Mais qu’allons-nous faire sur la lune ? Mardi, la France est devenue le 20e pays à rejoindre une nouvelle vague d’exploration spatiale pacifique. Avec la signature de l’accord Artemis, il rejoint le programme américain du même nom de la NASA, qui prévoit des vols vers la Lune au cours des deux ou trois prochaines années. Les buts ultimes sont d’y établir une présence humaine durable, de créer des “zones de sécurité” pour protéger les ressources extraterrestres, ou encore de construire une station tremplin pour des vols habités à plus longue distance.
Francis Rocar, responsable des programmes de recherche solaire au Centre national de la recherche spatiale (CNES), expliquait il y a 20 minutes le rôle que jouera la France dans cette grande aventure spatiale.
Pourquoi la France veut-elle faire partie de ce programme ?
Contrairement aux missions américaines Apollo, qui se sont déroulées il y a près de cinquante ans, les missions Artemis offrent différentes perspectives de coopération. « Participer au programme Artémis, c’est faire partie d’un grand projet international et ambitieux. Cela signifie aussi nous donner la possibilité, par le biais de l’Agence spatiale européenne (ESA), d’envoyer à terme un astronaute sur la Lune », a déclaré Francis Rocar. Car sans la Nasa, ni la France ni l’Europe n’ont les moyens de mener seule une telle expédition, a précisé l’expert.
Avons-nous vraiment besoin de nous ?
La France rejoint le programme Artémis après le Canada, le Japon, le Royaume-Uni, l’Ukraine, Israël, les Emirats Arabes Unis ou encore le Brésil… Ce sont déjà beaucoup de monde. Mais grâce à son savoir-faire, la France doit, à travers l’Agence spatiale européenne, contribuer directement à ce programme. Ce sera le cas, par exemple, du module Esprit, qui apportera des outils de communication et des consommables à Lunar Gateway, la station en orbite lunaire. Ce module devrait être conçu en France par Thales Alenia Space, a expliqué à l’AFP Pascal Ultra-Gérard, directeur adjoint des programmes à la direction stratégique du CNES.

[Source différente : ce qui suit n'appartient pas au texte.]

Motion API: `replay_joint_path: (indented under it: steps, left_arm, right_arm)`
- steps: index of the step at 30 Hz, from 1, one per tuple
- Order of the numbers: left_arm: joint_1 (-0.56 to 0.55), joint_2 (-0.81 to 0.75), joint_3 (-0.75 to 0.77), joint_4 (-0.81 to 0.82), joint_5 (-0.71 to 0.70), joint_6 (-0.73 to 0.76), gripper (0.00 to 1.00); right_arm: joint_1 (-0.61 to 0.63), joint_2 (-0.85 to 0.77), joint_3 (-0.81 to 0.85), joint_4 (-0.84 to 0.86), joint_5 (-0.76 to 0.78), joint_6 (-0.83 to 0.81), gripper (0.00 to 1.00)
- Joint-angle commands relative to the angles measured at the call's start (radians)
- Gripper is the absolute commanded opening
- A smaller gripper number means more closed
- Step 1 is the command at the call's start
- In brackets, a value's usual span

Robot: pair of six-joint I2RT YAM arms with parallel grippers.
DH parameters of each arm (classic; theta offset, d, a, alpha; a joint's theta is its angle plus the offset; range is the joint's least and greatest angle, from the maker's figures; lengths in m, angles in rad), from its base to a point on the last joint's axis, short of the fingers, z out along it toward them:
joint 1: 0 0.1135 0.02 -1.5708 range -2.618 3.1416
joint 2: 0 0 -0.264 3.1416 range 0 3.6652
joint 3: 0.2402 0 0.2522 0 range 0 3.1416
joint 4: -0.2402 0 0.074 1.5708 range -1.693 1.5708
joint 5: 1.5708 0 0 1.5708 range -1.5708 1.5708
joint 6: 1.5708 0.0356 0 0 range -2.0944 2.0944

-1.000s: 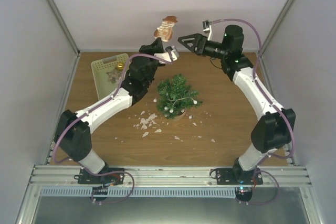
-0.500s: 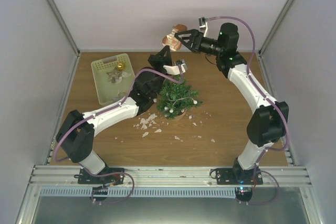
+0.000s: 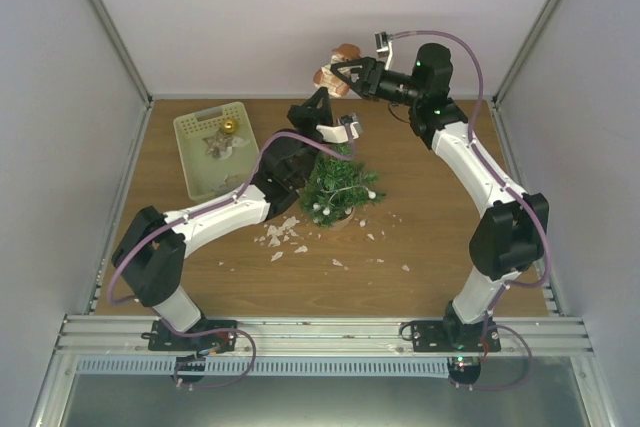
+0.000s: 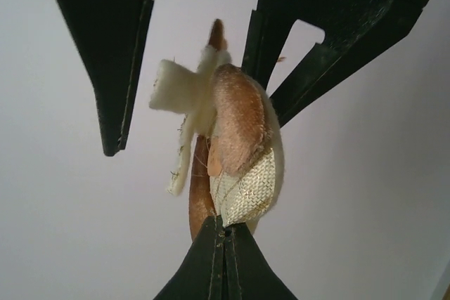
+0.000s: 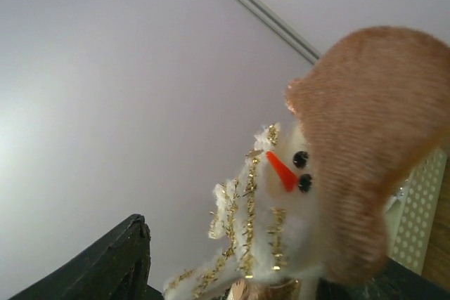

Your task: Decorate the small christmas tree

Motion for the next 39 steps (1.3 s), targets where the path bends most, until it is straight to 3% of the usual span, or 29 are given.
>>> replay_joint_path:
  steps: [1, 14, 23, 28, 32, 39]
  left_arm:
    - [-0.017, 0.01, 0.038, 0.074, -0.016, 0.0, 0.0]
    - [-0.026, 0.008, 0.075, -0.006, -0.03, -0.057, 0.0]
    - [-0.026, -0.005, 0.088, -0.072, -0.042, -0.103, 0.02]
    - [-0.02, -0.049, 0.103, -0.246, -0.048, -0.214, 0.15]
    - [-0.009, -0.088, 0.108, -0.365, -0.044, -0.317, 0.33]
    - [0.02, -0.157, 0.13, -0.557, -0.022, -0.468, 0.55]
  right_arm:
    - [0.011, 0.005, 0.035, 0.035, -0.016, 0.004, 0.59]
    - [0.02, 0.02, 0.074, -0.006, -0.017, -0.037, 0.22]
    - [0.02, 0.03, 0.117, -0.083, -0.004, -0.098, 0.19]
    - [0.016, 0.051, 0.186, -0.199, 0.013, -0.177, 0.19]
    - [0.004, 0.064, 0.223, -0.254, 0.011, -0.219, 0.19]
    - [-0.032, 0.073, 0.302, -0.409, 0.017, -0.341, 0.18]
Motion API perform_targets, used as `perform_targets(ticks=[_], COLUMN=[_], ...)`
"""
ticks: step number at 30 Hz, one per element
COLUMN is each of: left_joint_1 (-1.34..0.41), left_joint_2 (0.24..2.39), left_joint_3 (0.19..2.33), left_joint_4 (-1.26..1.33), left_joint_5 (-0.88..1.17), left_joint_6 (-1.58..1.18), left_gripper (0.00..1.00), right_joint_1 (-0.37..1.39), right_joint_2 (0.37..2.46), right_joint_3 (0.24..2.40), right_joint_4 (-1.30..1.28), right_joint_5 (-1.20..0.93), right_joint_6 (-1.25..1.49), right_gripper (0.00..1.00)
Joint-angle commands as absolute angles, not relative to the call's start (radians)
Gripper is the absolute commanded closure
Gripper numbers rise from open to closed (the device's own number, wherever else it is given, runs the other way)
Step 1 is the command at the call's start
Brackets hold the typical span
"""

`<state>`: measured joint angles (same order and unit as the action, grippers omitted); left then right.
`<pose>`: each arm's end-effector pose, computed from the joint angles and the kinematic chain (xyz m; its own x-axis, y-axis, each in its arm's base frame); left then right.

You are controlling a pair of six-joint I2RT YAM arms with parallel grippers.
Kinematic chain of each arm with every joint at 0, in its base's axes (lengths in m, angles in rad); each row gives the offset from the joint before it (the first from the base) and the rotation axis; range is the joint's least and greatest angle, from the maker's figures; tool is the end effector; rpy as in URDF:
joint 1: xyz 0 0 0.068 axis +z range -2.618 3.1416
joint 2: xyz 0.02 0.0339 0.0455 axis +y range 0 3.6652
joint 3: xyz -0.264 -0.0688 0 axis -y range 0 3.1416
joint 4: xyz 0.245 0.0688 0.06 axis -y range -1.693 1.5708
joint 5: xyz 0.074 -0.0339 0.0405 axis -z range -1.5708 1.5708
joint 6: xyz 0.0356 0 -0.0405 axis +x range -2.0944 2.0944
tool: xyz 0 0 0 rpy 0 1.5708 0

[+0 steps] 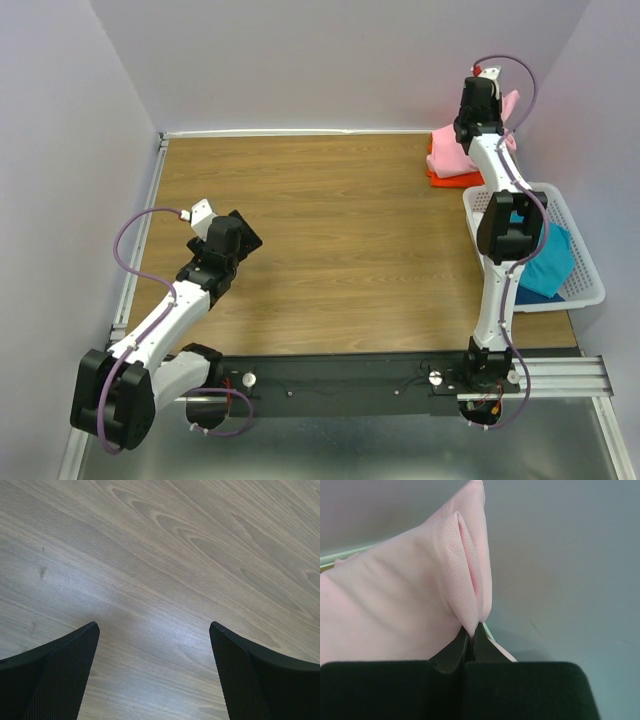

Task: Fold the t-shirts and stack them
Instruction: Neatly place the folded tshirt to the corner, then reset both grippers

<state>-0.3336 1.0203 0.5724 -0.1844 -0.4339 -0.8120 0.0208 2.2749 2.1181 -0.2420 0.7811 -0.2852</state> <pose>0.2075 -0.0561 0.2237 -0.3673 -0.5696 -0.7353 -0.4213 0.8067 -0.4144 0.5342 -0.0140 0.2972 -0.5509 -0.2113 -0.8074 0.4991 0.6920 -0.5216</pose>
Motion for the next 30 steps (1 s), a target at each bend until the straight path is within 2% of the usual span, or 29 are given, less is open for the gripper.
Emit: perform_targets(ticks=[1,7,9,10,12,13,14,15,17,18,24,30], left_joint_1=[-0.327,-0.327,-0.327,-0.327,-0.327,-0.327,-0.327,-0.327,-0.327,-0.327,-0.327,-0.327], left_joint_2=[1.029,1.045,1.049,1.051,1.052,1.051,1.051,1.049,1.046,1.043,1.025,0.973], left_joint_3=[0.6,0.607,0.609,0.612,0.614,0.614,0.614,0.615,0.617,0.617,0.62,0.621], left_joint_4=[-0.187,-0.186,-0.187,-0.189,-0.187,-0.186,-0.187,-0.187,-0.187,-0.187,-0.187,-0.19], left_joint_5=[-0.469,-0.471,-0.471,-0.471,-0.469,-0.469,-0.469,-0.468,-0.468,-0.469,-0.466,-0.45], left_joint_6=[-0.804,-0.802,-0.801,-0.801,-0.799,-0.799,-0.799,-0.799,-0.798,-0.796,-0.79,-0.781], left_gripper=[0.02,0.02,0.02,0.02,0.02,0.02,0.02,0.02,0.02,0.02,0.02,0.02], right_joint_1=[0.005,-0.057,-0.064,-0.067,-0.071,-0.072,-0.074,-0.074,-0.074,-0.074,-0.072,-0.052], right_joint_2=[2.318,2.347,2.353,2.358,2.364,2.365,2.365,2.361,2.35,2.335,2.251,2.056], right_joint_3=[2.103,2.098,2.105,2.108,2.115,2.118,2.12,2.121,2.115,2.111,2.062,1.936], right_joint_4=[-0.268,-0.287,-0.29,-0.293,-0.293,-0.293,-0.293,-0.295,-0.295,-0.296,-0.314,-0.322], right_joint_5=[0.721,0.675,0.676,0.692,0.713,0.718,0.722,0.724,0.713,0.704,0.578,0.384], right_joint_6=[-0.229,-0.184,-0.178,-0.175,-0.169,-0.166,-0.16,-0.153,-0.132,-0.126,-0.074,0.054], right_gripper=[0.96,0.9,0.81,0.73,0.63,0.51,0.46,0.35,0.21,0.0,0.0,0.0])
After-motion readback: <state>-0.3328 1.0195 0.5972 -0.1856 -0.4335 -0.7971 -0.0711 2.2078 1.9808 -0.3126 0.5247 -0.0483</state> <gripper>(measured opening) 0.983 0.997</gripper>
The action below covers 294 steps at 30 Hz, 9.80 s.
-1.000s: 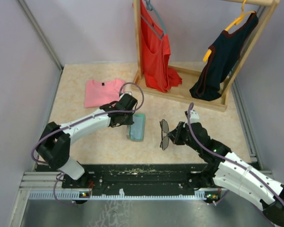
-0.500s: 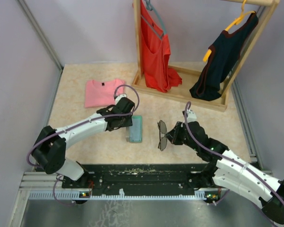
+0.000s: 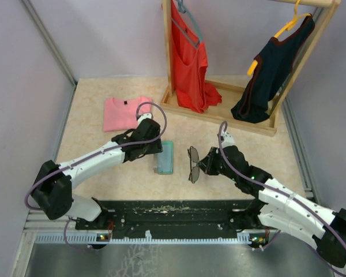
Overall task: Organize the sunglasses
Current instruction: Place the sunglasses case at the center of the board, then place the sunglasses in the sunglasses case.
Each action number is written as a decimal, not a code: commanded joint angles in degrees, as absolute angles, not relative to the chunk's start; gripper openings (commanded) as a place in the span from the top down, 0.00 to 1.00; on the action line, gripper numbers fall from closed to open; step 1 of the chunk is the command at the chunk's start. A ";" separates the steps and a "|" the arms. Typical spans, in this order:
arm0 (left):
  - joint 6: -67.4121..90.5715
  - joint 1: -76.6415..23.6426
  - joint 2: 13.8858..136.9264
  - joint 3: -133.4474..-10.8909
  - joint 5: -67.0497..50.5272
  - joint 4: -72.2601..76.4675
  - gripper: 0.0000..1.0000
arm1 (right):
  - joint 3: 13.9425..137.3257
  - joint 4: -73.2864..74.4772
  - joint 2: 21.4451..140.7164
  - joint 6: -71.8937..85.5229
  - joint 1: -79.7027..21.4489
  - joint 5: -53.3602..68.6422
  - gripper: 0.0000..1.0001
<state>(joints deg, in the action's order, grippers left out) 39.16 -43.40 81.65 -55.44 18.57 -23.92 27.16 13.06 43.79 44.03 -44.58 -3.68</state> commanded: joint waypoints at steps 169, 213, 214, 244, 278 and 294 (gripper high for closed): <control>30.26 -40.15 77.28 -44.85 9.59 -14.52 0.62 | 56.34 -3.12 102.91 40.46 -45.53 3.73 0.83; 30.06 -40.17 78.11 -45.18 7.78 -13.41 0.68 | 61.66 6.85 109.30 36.63 -47.44 -0.78 0.77; 30.09 -40.17 78.13 -45.28 7.74 -13.37 0.68 | 61.90 7.26 109.48 36.45 -47.52 -1.12 0.77; 30.06 -40.17 77.79 -44.88 7.65 -13.27 0.69 | 67.42 17.62 113.30 32.06 -49.81 -8.36 0.75; 30.01 -40.14 77.08 -44.20 7.80 -13.62 0.69 | 68.25 15.83 107.50 30.59 -51.55 -9.38 0.72; 29.70 -40.16 77.14 -45.28 7.01 -14.37 0.69 | 72.47 20.84 106.24 29.68 -51.51 -12.10 0.72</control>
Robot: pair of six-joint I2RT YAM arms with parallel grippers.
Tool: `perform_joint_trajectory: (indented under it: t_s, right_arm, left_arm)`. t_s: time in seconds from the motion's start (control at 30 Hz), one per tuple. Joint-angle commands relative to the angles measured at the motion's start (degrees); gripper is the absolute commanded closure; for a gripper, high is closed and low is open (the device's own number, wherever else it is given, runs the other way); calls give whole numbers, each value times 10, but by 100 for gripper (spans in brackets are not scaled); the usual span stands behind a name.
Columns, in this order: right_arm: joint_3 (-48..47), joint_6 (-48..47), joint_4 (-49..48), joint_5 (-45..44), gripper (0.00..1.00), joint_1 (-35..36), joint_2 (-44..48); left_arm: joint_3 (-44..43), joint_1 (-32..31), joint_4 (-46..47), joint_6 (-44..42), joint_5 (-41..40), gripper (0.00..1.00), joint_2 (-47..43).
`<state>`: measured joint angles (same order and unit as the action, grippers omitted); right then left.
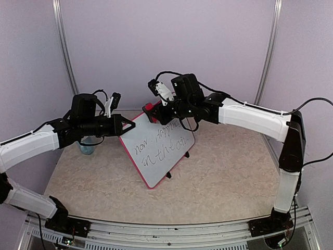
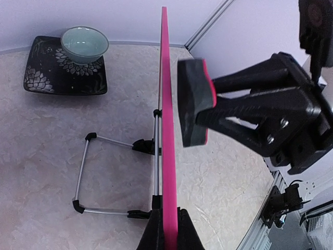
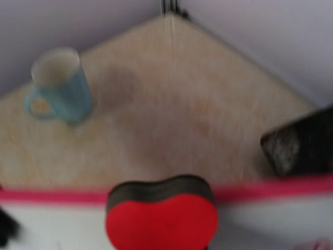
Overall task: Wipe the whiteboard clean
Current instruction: Erase the whiteboard at the center of the board.
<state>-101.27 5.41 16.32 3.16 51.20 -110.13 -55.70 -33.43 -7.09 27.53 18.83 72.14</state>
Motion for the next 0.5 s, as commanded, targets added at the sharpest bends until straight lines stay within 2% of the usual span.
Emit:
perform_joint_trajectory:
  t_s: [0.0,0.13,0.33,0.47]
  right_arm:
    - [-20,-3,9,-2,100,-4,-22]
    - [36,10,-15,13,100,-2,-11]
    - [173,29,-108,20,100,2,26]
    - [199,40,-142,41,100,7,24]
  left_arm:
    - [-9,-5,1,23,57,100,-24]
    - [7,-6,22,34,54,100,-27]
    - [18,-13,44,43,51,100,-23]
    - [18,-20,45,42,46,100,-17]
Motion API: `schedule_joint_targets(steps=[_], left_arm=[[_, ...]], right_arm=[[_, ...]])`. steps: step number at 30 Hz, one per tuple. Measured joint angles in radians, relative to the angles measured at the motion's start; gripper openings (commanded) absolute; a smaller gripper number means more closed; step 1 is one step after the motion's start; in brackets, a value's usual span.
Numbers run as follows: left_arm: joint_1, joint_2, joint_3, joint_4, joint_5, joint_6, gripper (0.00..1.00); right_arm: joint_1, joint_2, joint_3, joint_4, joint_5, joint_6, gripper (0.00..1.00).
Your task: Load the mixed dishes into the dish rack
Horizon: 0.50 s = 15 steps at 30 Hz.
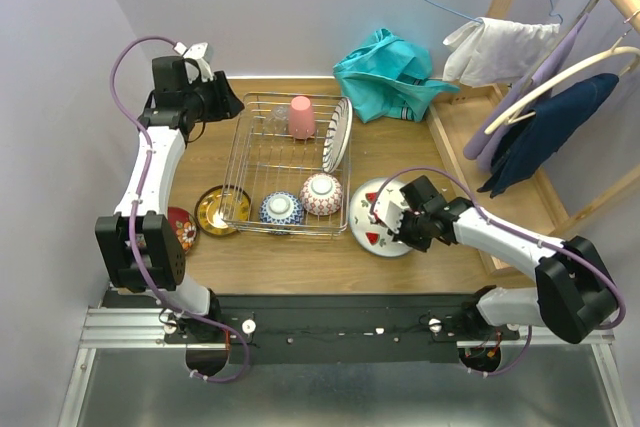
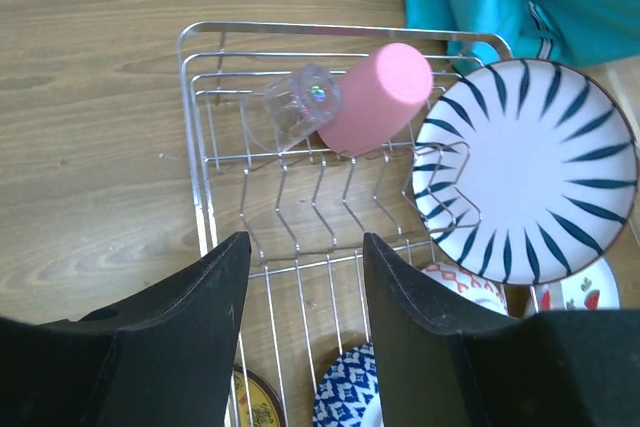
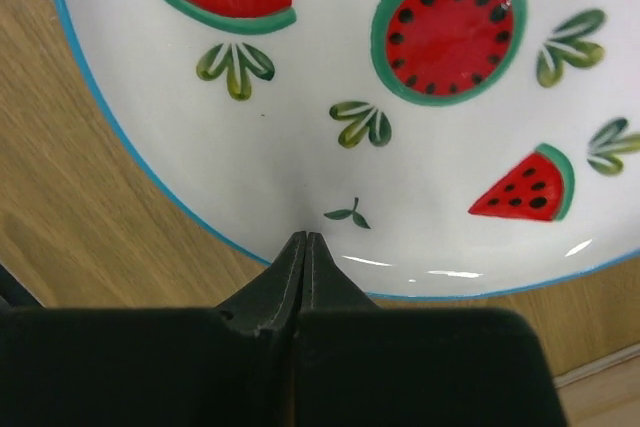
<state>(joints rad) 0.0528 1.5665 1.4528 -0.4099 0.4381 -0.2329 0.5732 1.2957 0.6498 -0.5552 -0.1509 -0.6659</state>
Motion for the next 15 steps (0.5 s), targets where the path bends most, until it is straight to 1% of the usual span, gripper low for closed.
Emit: schedule_joint_targets(steps=[6, 9, 10, 12, 13, 14, 15], left_arm=[[-0.038, -0.042, -0.021, -0.002, 0.029, 0.042, 0.57], [-0.049, -0.063, -0.047, -0.005, 0.05, 0.058, 0.57], [-0.061, -0.072, -0.059, -0.006, 0.056, 0.067, 0.57], [-0.071, -0.081, -0.072, -0.012, 0.083, 0.091, 0.57], [-0.087, -0.094, -0.085, -0.016, 0.106, 0.119, 0.57], [-0.099, -0.105, -0.097, -0.021, 0.124, 0.136, 0.57], [-0.119, -0.12, -0.112, -0.027, 0.143, 0.175, 0.57]], right_arm=[[0.0, -0.023, 0.034, -0.082, 0.009, -0.022, 0.09], [0.0, -0.032, 0.051, -0.12, 0.011, -0.007, 0.14], [0.0, -0.035, 0.055, -0.127, 0.013, -0.003, 0.25], [-0.007, -0.037, 0.077, -0.135, 0.028, 0.027, 0.41], [-0.015, -0.037, 0.09, -0.136, 0.032, 0.04, 0.52], [-0.029, -0.035, 0.106, -0.136, 0.034, 0.063, 0.56], [-0.049, -0.031, 0.131, -0.137, 0.035, 0.085, 0.63]])
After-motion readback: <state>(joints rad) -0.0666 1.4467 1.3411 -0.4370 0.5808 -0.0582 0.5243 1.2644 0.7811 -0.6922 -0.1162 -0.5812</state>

“L’Agence spatiale européenne s’est également engagée à fournir des modules de transport appelés ESM qui emmèneront les astronautes sur la Lune à chaque voyage”, a ajouté Francis Rocar. Cependant, certaines parties de ces derniers pourraient être fabriquées par de grands constructeurs comme Thales ou Airbus, dont les centres sont en France.
Des astronautes français seront-ils envoyés ?
“Toutes les contributions de l’Agence spatiale européenne lui permettent d’affirmer légitimement qu’elle enverra à terme un astronaute européen sur la Lune. Cela fait partie de l’accord », a déclaré le responsable du Centre national de recherche spatiale. Et si rien n’est encore fixé, certains se sont déjà positionnés.
En janvier dernier, dès son retour de la Station spatiale internationale, Thomas Peske assurait que la lune était la “prochaine étape”. “Avec la dynamique actuelle, la place de la France, la place de l’Europe, ce n’est pas impossible. Alors je vais faire de mon mieux pour que ça arrive, je serre très fort les pouces”, a-t-il déclaré sur le plateau de BFMTV. L’optimisme est toujours valable. Fin mai, l’astronaute se disait “en forme” pour participer aux missions lunaires du programme Artemis.
Combien coûtera la France ?
Si, en règle générale, les signatures de conventions sont le plus souvent des engagements de prestation de services payants, les conventions Artémis sont légèrement différentes. “Ce sont des accords de principe, qui ne portent pas directement sur l’argent”, rassure Francis Rocar. Les signataires s’engagent par exemple à venir en aide à un équipage en difficulté. »
Quelle est la position de la France sur les “zones de sécurité” ?
Dans l’accord avec Artemis, une mesure fait polémique. Elle prévoit, comme nous l’avons dit plus haut, la possibilité de distinguer des « zones de sécurité », notamment pour protéger l’exploitation de ressources telles que l’eau lunaire. Sauf que le traité de 1967 interdit toute « appropriation nationale » de ces ressources.
Il y a eu beaucoup de discussions en France à ce sujet. Pour conclure, “selon notre analyse, les accords avec Artémis ne sont pas en contradiction avec le traité de 1967”, a déclaré Pascale Ultra-Gérard à l’AFP. “La France a signé parce qu’elle convient que l’exploitation de ressources extraterrestres ne signifie pas l’appropriation d’un corps planétaire”, a déclaré Francis Rocar. C’est un peu comme les eaux internationales sur Terre. Ils sont pour tout le monde, mais nous avons le droit d’y pêcher. Il est clair que la lune est un bien commun dont les ressources peuvent être exploitées.